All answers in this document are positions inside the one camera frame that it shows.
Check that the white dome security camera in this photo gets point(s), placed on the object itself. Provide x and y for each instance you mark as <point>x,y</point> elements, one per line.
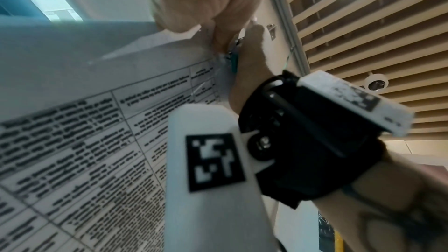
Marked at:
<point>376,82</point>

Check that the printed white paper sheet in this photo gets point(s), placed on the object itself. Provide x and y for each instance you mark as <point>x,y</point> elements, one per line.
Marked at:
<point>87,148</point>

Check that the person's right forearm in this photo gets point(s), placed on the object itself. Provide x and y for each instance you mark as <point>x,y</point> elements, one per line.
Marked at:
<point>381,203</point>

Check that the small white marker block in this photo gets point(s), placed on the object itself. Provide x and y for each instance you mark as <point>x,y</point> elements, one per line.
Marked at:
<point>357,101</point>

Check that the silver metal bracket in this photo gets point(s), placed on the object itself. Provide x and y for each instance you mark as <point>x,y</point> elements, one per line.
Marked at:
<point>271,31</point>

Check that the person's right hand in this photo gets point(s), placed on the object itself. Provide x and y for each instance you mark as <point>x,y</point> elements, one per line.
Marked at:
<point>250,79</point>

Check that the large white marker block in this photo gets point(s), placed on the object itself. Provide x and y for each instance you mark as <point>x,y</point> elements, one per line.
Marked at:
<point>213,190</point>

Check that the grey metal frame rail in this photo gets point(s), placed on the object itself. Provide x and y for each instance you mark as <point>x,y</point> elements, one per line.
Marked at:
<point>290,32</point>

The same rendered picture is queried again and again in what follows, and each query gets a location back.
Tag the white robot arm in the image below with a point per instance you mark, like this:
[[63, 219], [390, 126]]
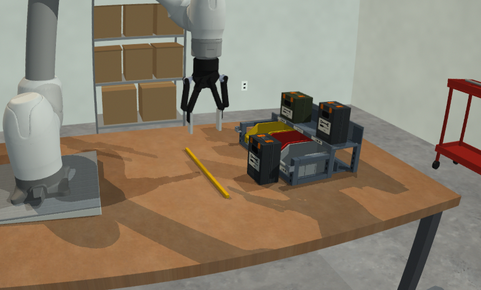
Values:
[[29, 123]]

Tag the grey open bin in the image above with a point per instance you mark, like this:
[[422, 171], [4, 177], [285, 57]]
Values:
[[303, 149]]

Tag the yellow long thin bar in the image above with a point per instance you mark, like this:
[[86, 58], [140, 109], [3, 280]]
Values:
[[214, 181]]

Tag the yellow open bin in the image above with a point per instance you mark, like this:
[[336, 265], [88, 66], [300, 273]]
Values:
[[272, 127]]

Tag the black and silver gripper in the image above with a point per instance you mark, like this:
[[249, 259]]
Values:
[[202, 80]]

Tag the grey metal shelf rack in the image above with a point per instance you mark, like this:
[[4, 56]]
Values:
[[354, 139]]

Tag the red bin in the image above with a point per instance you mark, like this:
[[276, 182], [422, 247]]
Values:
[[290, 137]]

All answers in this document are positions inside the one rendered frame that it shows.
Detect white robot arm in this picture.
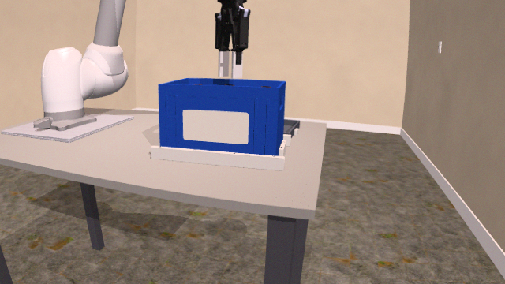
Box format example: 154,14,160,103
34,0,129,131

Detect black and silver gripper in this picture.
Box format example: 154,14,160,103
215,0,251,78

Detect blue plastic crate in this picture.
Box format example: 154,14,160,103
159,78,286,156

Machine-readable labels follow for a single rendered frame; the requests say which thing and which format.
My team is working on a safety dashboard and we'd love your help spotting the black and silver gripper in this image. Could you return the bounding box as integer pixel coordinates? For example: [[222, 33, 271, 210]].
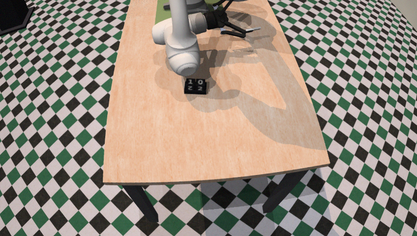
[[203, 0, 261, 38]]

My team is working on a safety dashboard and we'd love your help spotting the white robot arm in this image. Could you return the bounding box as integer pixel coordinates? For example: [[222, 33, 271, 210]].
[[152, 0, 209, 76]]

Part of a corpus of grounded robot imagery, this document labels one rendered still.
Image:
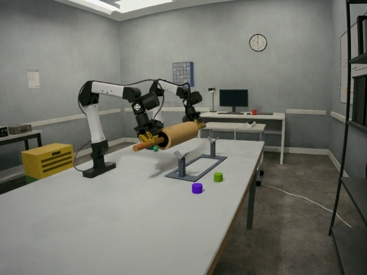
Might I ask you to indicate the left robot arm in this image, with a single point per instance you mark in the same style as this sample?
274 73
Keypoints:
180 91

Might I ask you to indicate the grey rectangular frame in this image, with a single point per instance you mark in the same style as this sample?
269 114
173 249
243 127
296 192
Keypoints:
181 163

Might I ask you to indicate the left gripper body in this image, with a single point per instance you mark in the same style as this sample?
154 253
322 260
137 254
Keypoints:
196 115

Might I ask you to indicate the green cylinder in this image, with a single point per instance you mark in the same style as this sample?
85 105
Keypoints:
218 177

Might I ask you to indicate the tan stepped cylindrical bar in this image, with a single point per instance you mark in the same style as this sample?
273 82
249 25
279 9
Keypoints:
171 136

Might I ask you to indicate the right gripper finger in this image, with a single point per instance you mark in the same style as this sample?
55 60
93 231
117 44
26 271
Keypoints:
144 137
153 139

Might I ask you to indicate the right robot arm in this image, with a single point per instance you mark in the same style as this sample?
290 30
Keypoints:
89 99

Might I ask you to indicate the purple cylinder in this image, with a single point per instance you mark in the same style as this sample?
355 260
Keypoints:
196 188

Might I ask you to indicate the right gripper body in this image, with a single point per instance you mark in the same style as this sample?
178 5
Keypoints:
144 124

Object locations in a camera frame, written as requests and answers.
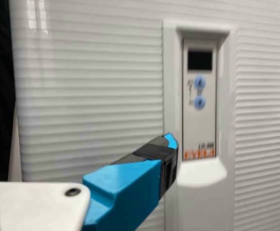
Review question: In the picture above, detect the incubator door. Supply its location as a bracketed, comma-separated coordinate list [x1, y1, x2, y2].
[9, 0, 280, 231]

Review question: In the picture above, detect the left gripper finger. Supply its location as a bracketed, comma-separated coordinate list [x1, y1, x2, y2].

---

Tell me how many lines in the data include "positions", giving only the number.

2